Dobbels Austin A, Lorenz Aaron J
Department of Agronomy and Plant Genetics, University of Minnesota, 1991 Upper Buford Circle, 411 Borlaug Hall, St. Paul, MN 55108 USA.
Plant Methods. 2019 Aug 20;15:97. doi: 10.1186/s13007-019-0478-9. eCollection 2019.

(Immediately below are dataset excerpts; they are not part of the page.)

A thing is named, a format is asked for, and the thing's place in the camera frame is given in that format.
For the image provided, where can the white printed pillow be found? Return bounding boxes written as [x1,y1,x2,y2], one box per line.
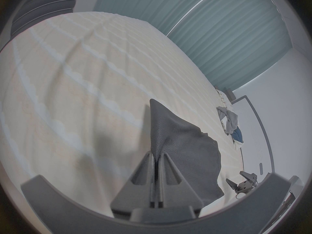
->
[216,89,235,112]

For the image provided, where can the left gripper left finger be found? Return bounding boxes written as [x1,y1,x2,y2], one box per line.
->
[111,152,156,213]

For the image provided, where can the black T-shirt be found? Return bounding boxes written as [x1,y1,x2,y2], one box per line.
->
[149,98,225,208]

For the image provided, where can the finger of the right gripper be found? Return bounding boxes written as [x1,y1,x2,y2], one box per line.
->
[226,178,238,193]
[239,171,254,181]

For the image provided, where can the black chest of drawers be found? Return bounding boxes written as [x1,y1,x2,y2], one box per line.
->
[10,0,80,42]

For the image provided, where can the blue-green curtain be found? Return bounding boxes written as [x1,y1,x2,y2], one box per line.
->
[167,0,293,91]
[94,0,224,36]

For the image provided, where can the grey bedside table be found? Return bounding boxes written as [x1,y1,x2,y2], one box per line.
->
[224,88,236,101]

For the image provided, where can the dark blue garment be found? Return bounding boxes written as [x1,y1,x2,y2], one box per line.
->
[231,127,244,143]

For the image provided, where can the grey garment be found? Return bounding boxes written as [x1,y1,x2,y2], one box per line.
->
[216,106,239,135]

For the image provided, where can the bed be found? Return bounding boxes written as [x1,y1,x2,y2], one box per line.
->
[0,11,276,219]

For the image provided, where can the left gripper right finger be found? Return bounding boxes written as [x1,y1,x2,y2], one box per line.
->
[156,151,203,214]

Iron deficiency chlorosis (IDC) is an abiotic stress in soybean [Glycine max (L.) Merr.] that causes significant yield reductions. Symptoms of IDC include interveinal chlorosis and stunting of the plant. While there are management practices that can overcome these drastic yield losses, the preferred way to manage IDC is growing tolerant soybean varieties. To develop varieties tolerant to IDC, breeders may easily phenotype up to thousands of candidate soybean lines every year for severity of symptoms related to IDC, a task traditionally done with a 1-5 visual rating scale. The visual rating scale is subjective and, because it is time consuming and laborious, can typically only be accomplished once or twice during a growing season.

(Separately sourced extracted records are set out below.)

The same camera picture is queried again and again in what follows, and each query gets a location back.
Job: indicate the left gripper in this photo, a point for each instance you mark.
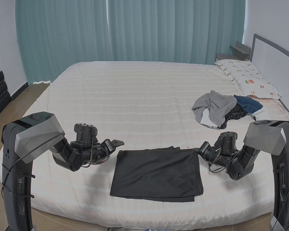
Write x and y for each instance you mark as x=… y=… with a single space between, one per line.
x=108 y=148

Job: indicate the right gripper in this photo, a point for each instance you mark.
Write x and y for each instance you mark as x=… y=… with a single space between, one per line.
x=206 y=150

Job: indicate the black T-shirt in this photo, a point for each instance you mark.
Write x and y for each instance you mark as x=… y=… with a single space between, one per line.
x=156 y=174

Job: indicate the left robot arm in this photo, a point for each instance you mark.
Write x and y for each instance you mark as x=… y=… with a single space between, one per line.
x=26 y=153

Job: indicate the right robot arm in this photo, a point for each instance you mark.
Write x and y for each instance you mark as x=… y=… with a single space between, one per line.
x=267 y=138

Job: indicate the pile of clothes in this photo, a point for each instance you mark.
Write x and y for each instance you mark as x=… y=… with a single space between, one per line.
x=216 y=105

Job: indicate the bed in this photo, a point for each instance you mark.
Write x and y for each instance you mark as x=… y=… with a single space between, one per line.
x=134 y=92

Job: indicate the white printed pillow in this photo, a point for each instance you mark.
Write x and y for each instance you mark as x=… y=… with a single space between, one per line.
x=248 y=76

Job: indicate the grey bedside table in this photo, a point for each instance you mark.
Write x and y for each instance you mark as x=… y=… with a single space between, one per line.
x=236 y=50

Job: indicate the blue-green curtain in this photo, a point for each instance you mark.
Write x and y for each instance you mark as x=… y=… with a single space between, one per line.
x=171 y=20
x=62 y=32

The goal of this study was to use an unmanned aircraft system (UAS) to improve field screening for tolerance to soybean IDC. During the summer of 2017, 3386 plots were visually scored for IDC stress on two different dates. In addition, images were captured with a DJI Inspire 1 platform equipped with a modified dual camera system which simultaneously captures digital red, green, blue images as well as red, green, near infrared (NIR) images. A pipeline was created for image capture, orthomosaic generation, processing, and analysis. Plant and soil classification was achieved using unsupervised classification resulting in 95% overall classification accuracy. Within the plant classified canopy, the green, yellow, and brown plant pixels were classified and used as features for random forest and neural network models. Overall, the random forest and neural network models achieved similar misclassification rates and classification accuracy, which ranged from 68 to 77% across rating dates. All 36 trials in the field were analyzed using a linear model for both visual score and UAS predicted values on both dates. In 32 of the 36 tests on date 1 and 33 of 36 trials on date 2, the LSD associated with UAS image-based IDC scores was lower than the LSD associated with visual scores, indicating the image-based scores provided more precise measurements of IDC severity.
Overall, the UAS was able to capture differences in IDC stress and may be used for evaluations of candidate breeding lines in a soybean breeding program. This system was both more efficient and precise than traditional scoring methods.
缺铁黄化病(IDC)是大豆[Glycine max (L.) Merr.]面临的一种非生物胁迫,会导致显著的产量下降。IDC的症状包括叶脉间黄化和植株发育不良。虽然有一些管理措施可以克服这些严重的产量损失,但管理IDC的首选方法是种植耐缺铁黄化病的大豆品种。为了培育耐IDC的品种,育种者每年可以轻松地对多达数千个候选大豆品系进行与IDC相关症状严重程度的表型分析,这项任务传统上是用1-5级视觉评分量表来完成的。视觉评分量表具有主观性,而且由于耗时费力,通常在一个生长季节只能完成一到两次。
本研究的目的是使用无人机系统(UAS)来改进对大豆IDC耐受性的田间筛选。2017年夏季,在两个不同日期对3386个地块的IDC胁迫进行了视觉评分。此外,使用配备了改良双相机系统的大疆Inspire 1平台拍摄图像,该系统可同时捕获数字红、绿、蓝图像以及红、绿、近红外(NIR)图像。创建了一个用于图像捕获、正射镶嵌图生成、处理和分析的流程。使用无监督分类实现了植物和土壤分类,总体分类准确率达到95%。在分类出的植物冠层内,对绿色、黄色和棕色植物像素进行分类,并将其用作随机森林和神经网络模型的特征。总体而言,随机森林和神经网络模型的错误分类率和分类准确率相似,在不同评分日期范围内为68%至77%。使用线性模型对两个日期的视觉评分和UAS预测值进行了分析,涵盖了田间所有36次试验。在日期1的36次测试中的32次以及日期2的36次试验中的第33次试验中,与基于UAS图像的IDC评分相关的最小显著差(LSD)低于与视觉评分相关的LSD,这表明基于图像的评分提供了更精确的IDC严重程度测量。
总体而言,UAS能够捕捉到IDC胁迫的差异,并可用于大豆育种计划中候选育种品系的评估。该系统比传统评分方法更高效、精确。